Content starts

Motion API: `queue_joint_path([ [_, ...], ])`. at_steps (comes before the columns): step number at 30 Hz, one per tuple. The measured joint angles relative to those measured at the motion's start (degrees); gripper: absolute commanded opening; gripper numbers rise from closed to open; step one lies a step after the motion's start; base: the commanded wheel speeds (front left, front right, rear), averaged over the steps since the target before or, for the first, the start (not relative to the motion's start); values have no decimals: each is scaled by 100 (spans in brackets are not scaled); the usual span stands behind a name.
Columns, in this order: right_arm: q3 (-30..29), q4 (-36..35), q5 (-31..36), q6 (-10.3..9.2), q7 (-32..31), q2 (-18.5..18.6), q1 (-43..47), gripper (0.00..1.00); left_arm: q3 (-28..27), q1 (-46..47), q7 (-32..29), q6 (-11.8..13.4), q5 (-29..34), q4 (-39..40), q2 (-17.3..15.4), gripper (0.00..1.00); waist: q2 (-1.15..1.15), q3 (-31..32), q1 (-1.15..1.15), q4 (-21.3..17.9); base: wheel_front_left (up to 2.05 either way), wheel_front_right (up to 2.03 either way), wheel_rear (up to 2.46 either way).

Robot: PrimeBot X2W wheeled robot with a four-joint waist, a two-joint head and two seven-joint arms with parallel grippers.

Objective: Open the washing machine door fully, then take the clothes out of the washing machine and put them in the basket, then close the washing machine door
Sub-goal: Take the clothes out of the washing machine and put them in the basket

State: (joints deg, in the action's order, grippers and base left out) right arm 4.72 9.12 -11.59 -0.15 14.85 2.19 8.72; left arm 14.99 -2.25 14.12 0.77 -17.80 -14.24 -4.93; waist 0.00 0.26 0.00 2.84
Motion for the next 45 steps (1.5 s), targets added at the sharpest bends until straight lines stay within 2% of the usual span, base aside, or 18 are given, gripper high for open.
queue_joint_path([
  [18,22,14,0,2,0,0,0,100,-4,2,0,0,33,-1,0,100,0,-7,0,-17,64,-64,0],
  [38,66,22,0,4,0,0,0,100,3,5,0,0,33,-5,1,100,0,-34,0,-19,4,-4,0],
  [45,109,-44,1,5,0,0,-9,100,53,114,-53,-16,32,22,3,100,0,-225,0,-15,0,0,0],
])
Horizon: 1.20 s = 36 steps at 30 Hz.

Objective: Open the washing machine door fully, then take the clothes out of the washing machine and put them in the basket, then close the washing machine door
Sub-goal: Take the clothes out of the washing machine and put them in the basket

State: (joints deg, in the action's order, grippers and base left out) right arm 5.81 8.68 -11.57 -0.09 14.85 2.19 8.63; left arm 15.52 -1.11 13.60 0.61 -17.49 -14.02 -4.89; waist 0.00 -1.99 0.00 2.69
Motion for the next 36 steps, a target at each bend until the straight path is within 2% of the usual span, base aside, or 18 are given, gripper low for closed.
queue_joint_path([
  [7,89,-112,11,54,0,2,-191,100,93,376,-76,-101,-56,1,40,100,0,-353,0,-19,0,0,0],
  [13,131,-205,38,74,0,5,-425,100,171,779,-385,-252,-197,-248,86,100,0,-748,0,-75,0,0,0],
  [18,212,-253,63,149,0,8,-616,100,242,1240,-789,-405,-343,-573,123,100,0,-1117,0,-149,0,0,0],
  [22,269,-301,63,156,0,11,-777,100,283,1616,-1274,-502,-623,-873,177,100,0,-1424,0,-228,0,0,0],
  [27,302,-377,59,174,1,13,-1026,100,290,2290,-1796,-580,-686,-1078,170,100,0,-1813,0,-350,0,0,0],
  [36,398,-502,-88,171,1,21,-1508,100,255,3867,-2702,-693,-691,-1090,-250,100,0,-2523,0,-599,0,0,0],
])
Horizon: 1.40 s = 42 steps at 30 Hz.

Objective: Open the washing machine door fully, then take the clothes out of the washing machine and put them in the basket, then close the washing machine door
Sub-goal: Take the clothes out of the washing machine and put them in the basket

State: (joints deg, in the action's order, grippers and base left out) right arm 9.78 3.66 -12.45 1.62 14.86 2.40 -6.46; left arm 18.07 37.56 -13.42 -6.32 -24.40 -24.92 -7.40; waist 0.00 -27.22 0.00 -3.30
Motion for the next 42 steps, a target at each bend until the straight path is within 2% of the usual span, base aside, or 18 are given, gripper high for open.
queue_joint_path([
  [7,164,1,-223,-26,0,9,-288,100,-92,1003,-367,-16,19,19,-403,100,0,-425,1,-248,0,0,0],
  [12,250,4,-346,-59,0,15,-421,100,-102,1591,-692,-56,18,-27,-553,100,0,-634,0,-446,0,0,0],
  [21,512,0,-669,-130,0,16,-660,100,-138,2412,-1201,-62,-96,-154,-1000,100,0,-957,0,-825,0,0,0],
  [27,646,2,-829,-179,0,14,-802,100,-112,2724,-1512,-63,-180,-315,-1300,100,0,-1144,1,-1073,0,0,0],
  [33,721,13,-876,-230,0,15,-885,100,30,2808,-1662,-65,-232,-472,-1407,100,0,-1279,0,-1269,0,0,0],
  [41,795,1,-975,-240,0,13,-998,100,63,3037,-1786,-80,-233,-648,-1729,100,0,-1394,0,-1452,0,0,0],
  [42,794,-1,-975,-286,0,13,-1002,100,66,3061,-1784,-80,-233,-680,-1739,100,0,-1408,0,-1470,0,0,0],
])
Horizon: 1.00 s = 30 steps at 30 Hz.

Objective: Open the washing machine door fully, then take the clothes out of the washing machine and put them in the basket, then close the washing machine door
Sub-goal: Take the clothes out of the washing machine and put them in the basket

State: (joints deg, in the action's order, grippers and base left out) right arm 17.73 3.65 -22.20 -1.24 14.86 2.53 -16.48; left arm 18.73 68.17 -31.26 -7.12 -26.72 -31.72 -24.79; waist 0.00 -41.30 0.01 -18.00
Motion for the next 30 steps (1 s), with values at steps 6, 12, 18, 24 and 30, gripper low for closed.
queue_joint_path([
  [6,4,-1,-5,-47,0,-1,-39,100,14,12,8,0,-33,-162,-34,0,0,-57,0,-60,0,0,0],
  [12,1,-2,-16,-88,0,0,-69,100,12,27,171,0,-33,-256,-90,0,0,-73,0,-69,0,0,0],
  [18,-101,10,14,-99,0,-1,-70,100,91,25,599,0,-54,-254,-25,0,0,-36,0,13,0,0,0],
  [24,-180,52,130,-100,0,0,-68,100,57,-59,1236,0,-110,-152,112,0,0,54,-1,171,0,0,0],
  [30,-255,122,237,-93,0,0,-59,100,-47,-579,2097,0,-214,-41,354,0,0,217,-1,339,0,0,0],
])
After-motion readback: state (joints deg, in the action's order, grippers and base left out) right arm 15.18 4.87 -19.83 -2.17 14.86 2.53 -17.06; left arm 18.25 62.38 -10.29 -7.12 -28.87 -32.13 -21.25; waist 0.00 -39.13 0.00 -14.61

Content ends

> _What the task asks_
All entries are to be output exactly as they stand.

> _Expected answer_
Motion API: `queue_joint_path([ [_, ...], ])`. at_steps (comes before the columns): step number at 30 Hz, one per tuple. The measured joint angles relative to those measured at the motion's start (degrees); gripper: absolute commanded opening; gripper numbers rise from closed to open; step one lies a step after the motion's start; base: the commanded wheel speeds (front left, front right, rear), averaged over the steps since the target before or, for the first, the start (not relative to the motion's start); values have no decimals: each is scaled by 100 (spans in brackets are not scaled); the usual span stands behind a name.
Columns, in this order: right_arm: q3 (-30..29), q4 (-36..35), q5 (-31..36), q6 (-10.3..9.2), q7 (-32..31), q2 (-18.5..18.6), q1 (-43..47), gripper (0.00..1.00); left_arm: q3 (-28..27), q1 (-46..47), q7 (-32..29), q6 (-11.8..13.4), q5 (-29..34), q4 (-39..40), q2 (-17.3..15.4), gripper (0.00..1.00); waist: q2 (-1.15..1.15), q3 (-31..32), q1 (-1.15..1.15), q4 (-21.3..17.9); base: wheel_front_left (up to 2.05 either way), wheel_front_right (up to 2.03 either way), wheel_rear (up to 2.46 either way).

Robot: PrimeBot X2W wheeled robot with a four-joint waist, a two-joint head and two seven-joint arms with parallel grippers.

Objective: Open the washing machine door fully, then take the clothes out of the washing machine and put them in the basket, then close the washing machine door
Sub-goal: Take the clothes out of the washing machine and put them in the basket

State: (joints deg, in the action's order, grippers and base left out) right arm 4.72 9.12 -11.59 -0.15 14.85 2.19 8.72; left arm 14.99 -2.25 14.12 0.77 -17.80 -14.24 -4.93; waist 0.00 0.26 0.00 2.84
Motion for the next 45 steps (1.5 s), targets added at the sharpest bends until straight lines stay within 2% of the usual span, base aside, or 18 are given, gripper high for open.
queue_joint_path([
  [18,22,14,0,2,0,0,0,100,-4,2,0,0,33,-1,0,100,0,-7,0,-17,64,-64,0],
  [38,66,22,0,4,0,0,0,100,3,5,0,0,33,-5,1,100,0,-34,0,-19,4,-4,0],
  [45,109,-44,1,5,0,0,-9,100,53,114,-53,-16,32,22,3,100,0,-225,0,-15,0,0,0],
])
Horizon: 1.20 s = 36 steps at 30 Hz.

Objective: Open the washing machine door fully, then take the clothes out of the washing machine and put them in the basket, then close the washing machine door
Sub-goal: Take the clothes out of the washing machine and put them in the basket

State: (joints deg, in the action's order, grippers and base left out) right arm 5.81 8.68 -11.57 -0.09 14.85 2.19 8.63; left arm 15.52 -1.11 13.60 0.61 -17.49 -14.02 -4.89; waist 0.00 -1.99 0.00 2.69
Motion for the next 36 steps, a target at each bend until the straight path is within 2% of the usual span, base aside, or 18 are given, gripper low for closed.
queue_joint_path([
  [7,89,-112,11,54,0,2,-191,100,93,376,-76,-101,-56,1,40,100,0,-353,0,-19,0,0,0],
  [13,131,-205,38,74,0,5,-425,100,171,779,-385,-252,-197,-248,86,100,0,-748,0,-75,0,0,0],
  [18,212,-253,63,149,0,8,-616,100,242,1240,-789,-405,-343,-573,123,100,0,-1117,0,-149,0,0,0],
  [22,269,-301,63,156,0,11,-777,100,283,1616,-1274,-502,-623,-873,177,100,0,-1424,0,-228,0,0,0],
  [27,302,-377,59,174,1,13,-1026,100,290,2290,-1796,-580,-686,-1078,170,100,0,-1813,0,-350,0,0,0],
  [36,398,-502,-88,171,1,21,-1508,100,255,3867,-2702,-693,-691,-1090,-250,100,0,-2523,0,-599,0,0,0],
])
Horizon: 1.40 s = 42 steps at 30 Hz.

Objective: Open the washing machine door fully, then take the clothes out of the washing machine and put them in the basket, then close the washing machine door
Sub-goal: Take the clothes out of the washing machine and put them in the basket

State: (joints deg, in the action's order, grippers and base left out) right arm 9.78 3.66 -12.45 1.62 14.86 2.40 -6.46; left arm 18.07 37.56 -13.42 -6.32 -24.40 -24.92 -7.40; waist 0.00 -27.22 0.00 -3.30
Motion for the next 42 steps, a target at each bend until the straight path is within 2% of the usual span, base aside, or 18 are given, gripper high for open.
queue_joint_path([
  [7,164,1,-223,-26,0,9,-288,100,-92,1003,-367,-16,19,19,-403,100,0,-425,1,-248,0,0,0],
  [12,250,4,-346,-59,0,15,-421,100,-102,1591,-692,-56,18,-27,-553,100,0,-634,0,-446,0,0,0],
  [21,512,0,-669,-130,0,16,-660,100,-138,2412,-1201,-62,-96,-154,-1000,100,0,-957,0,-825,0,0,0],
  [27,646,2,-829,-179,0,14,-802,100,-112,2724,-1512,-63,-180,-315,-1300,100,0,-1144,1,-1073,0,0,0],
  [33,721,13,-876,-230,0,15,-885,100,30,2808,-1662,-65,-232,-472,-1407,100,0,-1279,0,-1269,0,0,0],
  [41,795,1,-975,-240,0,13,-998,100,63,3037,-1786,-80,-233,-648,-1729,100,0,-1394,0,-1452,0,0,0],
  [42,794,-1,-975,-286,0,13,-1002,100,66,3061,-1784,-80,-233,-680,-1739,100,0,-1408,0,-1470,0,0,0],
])
Horizon: 1.00 s = 30 steps at 30 Hz.

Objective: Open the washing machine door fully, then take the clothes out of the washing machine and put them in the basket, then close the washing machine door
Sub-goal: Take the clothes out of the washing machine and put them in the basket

State: (joints deg, in the action's order, grippers and base left out) right arm 17.73 3.65 -22.20 -1.24 14.86 2.53 -16.48; left arm 18.73 68.17 -31.26 -7.12 -26.72 -31.72 -24.79; waist 0.00 -41.30 0.01 -18.00
Motion for the next 30 steps (1 s), with values at steps 6, 12, 18, 24 and 30, gripper low for closed.
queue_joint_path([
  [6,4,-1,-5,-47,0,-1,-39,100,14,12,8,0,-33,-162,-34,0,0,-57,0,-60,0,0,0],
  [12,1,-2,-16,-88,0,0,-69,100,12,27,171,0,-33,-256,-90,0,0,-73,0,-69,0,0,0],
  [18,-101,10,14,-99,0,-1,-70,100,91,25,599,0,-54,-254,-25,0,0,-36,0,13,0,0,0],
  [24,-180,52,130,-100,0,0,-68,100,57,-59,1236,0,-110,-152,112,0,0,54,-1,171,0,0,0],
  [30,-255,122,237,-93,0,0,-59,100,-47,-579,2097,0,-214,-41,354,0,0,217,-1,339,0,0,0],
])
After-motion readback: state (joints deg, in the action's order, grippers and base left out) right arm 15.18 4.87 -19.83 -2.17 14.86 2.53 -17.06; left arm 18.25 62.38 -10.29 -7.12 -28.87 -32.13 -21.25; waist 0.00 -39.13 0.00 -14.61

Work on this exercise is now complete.